I Bought a Stream Deck and It is AWESOME!
I’ve always kind of wanted a Stream Deck (yes, Stream, not Steam). You know, those little boxes that sit on streamers’ desks that have a lot of buttons on them? They always looked awesome. But I’m not a streamer, never have been, really. Even once we started doing the podcast live, I didn’t consider myself enough of a streamer to justify the purchase.
Then I found one on sale and I heard from one of my favorite Linux pods that there was a program that allowed you to use a Steam Deck on Linux. So, I bought one.
And needless to say, it is pretty awesome.
Now the question that I have is what do I do with so many buttons? I thought that it would be pretty easy to figure out, to be honest. I have a lot of things I do via the keyboard that I could shove off onto the Streamdeck, after all. Most of my workflow has been set up to have a corresponding keybinding attached to it. So it would make sense that some of that could go over to a button with a fancy little screen on it.
But I’ve truthfully found that I don’t like moving things that I’m used to doing with the keyboard over to the deck. It forces my hand off the keyboard, which is inefficient. But I bought it, and it is cool, so I decided that I needed to find some use for it. In the end, so far, I’ve bound four buttons on it. First is a key that will run my pywal script. That will change the wallpaper randomly and generate a new color scheme for kitty, qtile, vim, and Firefox. I use this button way more than I should, sometimes switching wallpapers 10 or 20 times a day. It’s nuts. It has also given me an appreciation for just how many horrible wallpapers I’ve downloaded over the years. A lot of the time the wall that comes up makes me think ‘man, Matt, what on Earth were you thinking there.’ Also, for a man closer to forty than thirty, I have way too many anime wallpapers.
The next button I created is one that will take the current wallpaper and save it in a favorite directory. That way if my random wallpaper script shows one I really like I can save it for later easily. This is a good one because I have close to 20GB of wallpapers. It’s nuts. This script makes it easy to find the ones I find I really like.

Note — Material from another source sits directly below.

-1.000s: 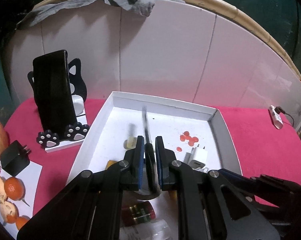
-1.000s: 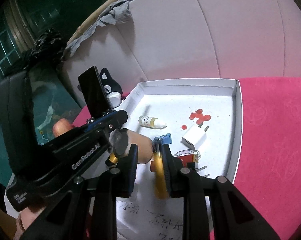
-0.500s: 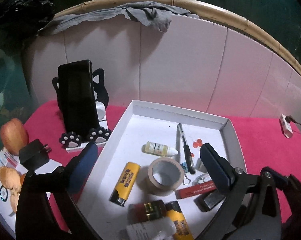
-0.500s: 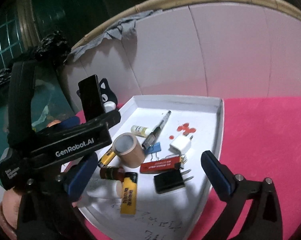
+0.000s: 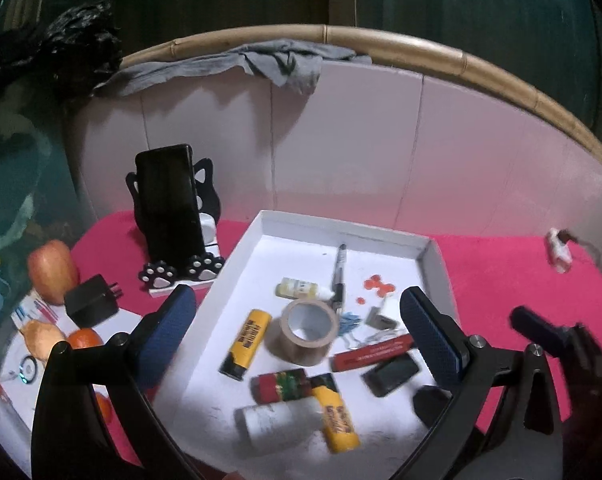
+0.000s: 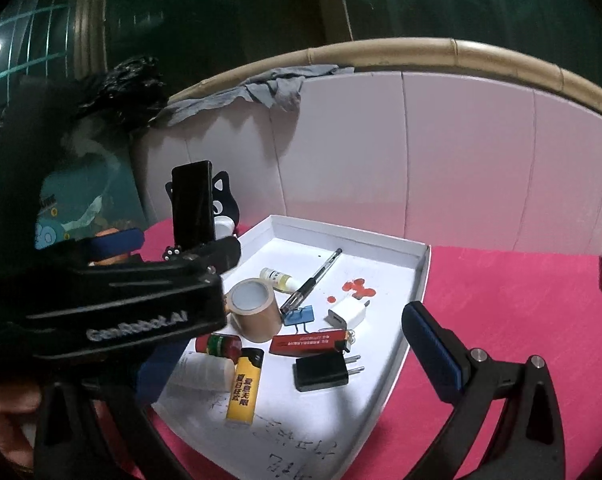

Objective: Organize rigid objects

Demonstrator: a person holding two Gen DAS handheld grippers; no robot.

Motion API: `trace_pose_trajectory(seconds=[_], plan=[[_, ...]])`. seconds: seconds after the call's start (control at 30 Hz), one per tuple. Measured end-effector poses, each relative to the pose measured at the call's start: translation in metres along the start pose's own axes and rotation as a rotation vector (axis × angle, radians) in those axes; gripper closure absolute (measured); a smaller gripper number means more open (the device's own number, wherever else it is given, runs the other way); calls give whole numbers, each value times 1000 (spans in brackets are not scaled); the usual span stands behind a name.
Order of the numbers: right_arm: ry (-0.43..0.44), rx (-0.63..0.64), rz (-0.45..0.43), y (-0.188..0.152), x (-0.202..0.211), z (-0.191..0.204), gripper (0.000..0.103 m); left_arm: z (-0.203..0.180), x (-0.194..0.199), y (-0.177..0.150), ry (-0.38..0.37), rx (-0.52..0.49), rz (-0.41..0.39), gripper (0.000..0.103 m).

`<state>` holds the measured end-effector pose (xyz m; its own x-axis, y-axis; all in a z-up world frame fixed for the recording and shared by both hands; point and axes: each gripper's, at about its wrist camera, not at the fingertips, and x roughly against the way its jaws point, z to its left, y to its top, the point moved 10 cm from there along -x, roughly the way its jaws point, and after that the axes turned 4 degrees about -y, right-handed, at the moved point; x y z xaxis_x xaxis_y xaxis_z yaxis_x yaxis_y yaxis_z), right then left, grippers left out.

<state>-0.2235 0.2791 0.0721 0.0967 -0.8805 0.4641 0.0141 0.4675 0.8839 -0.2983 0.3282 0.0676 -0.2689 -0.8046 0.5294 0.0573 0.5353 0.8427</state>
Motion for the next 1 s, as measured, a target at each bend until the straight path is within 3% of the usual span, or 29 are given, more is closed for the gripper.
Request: trace_pose_trajectory(seconds=[0.17, 0.33, 0.53, 0.77, 1.0], plan=[[-62, 48, -25, -1, 12, -2, 0, -7, 26, 5, -35, 6, -52, 0], [-279, 75, -127, 5, 38, -19, 0, -10, 42, -1, 0, 6, -74, 0], [-226, 20, -121, 2, 51, -24, 0, -22, 57, -17, 30, -33, -56, 0], [-232, -33, -150, 0, 74, -36, 0, -15, 74, -25, 49, 13, -22, 0], [-220, -144, -159, -9, 91, -67, 0, -12, 97, -28, 86, -6, -56, 0]])
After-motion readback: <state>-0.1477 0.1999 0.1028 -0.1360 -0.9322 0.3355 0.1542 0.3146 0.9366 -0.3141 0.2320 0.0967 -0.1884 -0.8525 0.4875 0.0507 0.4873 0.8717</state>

Next, I created three more. One each attached to the scenes I have in OBS. This seems like the obvious use for the Streamdeck since streamers are the target audience. I like having these buttons. It’s better than the keyboard combos I had to finagle before. The issue is that they don’t always work when OBS isn’t focused. Sometimes they do, sometimes they don’t. I think it has to do more with the keyboard shortcuts I’ve chosen than anything wrong with the Streamdeck. I still need to troubleshoot.
The other 10 buttons are just the defaults set up by Deckmaster. I will find something for them eventually. The possibilities are there, I just need to figure out what I want.
It has been very fun figuring this out. It’s going to add an entire dimension to my workflow that wasn’t there before and will give me options for things that I use all the time but don’t work as well as standard keybindings. I’m thinking of Clipmenu and my movie script right now. Both come up with keychords, which I love keychords, but a single button would be more efficient. I’m also thinking about adding one to kill and restart Picom for when it randomly freaks out which it tends to do.
Then there’s an option to actually launch a setup. Imagine, I start my computer, and I want my work stuff all open and on the correct workspaces. I press a button on the deck and it launches all of those apps and puts them where they need to go. If I want to close all current windows and launch my gaming setup or the apps I use to record a video, I can do that with a press of a button.
It wouldn’t be too hard to set up a scenario like that, and that should be fun to do.
So, I like the Streamdeck a lot. Without Deckmaster (the software that allows me to configure the deck on Linux) it wouldn’t be possible, so I’m glad that that exists. It along with the deck has opened up a lot of possibilities for me.